Basing forecasts on data that preserve variations over space yield more reliable predictions than using standard numerical measures of climatic cycles' intensity.

Source: Water Resources Research


Natural climatic cycles such as the El Niño–Southern Oscillation and the North Atlantic Oscillation (NAO) can have a strong influence on floods and other weather events across the globe. As a result, measures of these climatic cycles’ strength could help predict how hydrological phenomena could unfold.

However, standard indices that quantify the cycles’ intensities often reduce these large-scale, three-dimensional phenomena to a single number. As a result, these indices may vary strongly in their predictive ability from place to place. As Renard and Lall found, basing predictions on a model that uses raw climatic data yielded more reliable predictions in a case study involving floods.

Climate fields are defined as observations of a climatic variable that spans a large spatial domain.  Because a climate field does not reduce data to a single number, the authors suggest it could produce more accurate predictions than a numerical climate index might, at least in those regions where standard climate indices have little predictive ability.

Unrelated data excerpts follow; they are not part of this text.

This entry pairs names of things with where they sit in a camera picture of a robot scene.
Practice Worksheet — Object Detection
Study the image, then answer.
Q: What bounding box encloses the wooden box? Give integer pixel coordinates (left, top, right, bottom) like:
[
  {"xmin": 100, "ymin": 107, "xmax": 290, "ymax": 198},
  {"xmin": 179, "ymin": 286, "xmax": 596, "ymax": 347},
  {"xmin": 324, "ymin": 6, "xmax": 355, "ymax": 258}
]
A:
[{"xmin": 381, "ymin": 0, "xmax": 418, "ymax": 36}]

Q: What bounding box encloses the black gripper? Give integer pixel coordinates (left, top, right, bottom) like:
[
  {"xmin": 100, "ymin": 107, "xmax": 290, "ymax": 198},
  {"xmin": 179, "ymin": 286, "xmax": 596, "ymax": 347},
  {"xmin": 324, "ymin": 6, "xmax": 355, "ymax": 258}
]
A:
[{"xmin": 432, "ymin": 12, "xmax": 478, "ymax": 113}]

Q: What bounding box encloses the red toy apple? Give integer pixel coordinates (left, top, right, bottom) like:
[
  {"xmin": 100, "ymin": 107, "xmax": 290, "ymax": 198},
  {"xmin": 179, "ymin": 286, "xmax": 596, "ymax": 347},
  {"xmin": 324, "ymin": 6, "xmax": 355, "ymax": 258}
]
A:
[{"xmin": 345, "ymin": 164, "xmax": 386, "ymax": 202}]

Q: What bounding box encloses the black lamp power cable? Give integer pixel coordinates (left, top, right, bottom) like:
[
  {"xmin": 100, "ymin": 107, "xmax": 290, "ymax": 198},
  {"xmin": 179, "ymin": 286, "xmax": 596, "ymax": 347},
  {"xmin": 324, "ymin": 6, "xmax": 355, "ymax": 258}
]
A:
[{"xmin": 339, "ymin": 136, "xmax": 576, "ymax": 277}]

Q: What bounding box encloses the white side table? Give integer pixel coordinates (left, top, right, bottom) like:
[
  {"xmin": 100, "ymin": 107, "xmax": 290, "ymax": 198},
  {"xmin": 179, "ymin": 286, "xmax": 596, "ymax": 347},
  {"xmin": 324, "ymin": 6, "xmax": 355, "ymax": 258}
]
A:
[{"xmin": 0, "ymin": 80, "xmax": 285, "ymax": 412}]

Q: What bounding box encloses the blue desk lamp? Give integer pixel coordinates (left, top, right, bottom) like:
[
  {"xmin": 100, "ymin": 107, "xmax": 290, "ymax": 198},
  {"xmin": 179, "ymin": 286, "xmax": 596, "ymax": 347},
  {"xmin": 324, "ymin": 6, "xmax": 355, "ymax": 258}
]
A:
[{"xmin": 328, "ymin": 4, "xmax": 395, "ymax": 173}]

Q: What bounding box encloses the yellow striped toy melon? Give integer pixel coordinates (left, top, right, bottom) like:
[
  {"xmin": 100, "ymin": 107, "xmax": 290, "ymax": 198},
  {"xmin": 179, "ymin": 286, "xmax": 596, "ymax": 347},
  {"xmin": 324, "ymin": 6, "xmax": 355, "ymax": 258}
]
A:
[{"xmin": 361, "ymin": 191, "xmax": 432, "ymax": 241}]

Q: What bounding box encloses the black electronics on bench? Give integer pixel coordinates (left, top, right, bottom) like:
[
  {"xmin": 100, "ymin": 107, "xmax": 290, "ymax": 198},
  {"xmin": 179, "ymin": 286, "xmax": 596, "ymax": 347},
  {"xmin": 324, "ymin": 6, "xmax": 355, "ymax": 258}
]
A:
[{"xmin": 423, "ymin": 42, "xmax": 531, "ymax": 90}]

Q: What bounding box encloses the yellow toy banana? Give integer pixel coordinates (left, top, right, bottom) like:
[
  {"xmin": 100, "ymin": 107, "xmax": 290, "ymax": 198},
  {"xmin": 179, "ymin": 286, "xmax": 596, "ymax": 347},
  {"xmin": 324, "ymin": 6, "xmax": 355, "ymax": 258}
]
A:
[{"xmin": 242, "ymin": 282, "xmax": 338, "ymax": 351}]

The authors built a two-step probabilistic model that relies on a climatic field to predict the occurrence of floods in an area. The approach uses a probabilistic model to extract from the climate field the most relevant information for the target area. From there, the authors do another set of calculations that provide the probabilities of occurrence of these extreme events.

To test their framework, the authors pitted it against three climate indices: the NAO index, the Scandinavian pattern, and the east Atlantic–western Russia oscillation. In their case study, the authors compared their predictions for the number of autumn floods in 16 catchments in southern France against predictions informed by the three climate indices.

The authors found that their model made much more reliable predictions than the indices did. In particular, under specific climate conditions, their model was able to predict the occurrence of extreme events with high probability, whereas predictions based on climate indices did not have the capacity to make such predictions. The authors say that although their method holds promise, future work should scrutinize the assumptions that the model makes about the relationships between climate and hydrology. (Water Resources Research, doi:10.1002/2014WR016277, 2014)

—Puneet Kollipara, Freelance Writer

Citation: Kollipara, P. (2015), What climate information is most useful for predicting floods?, Eos, 96, doi:10.1o29/2015EO032981. Published on 24 July 2015.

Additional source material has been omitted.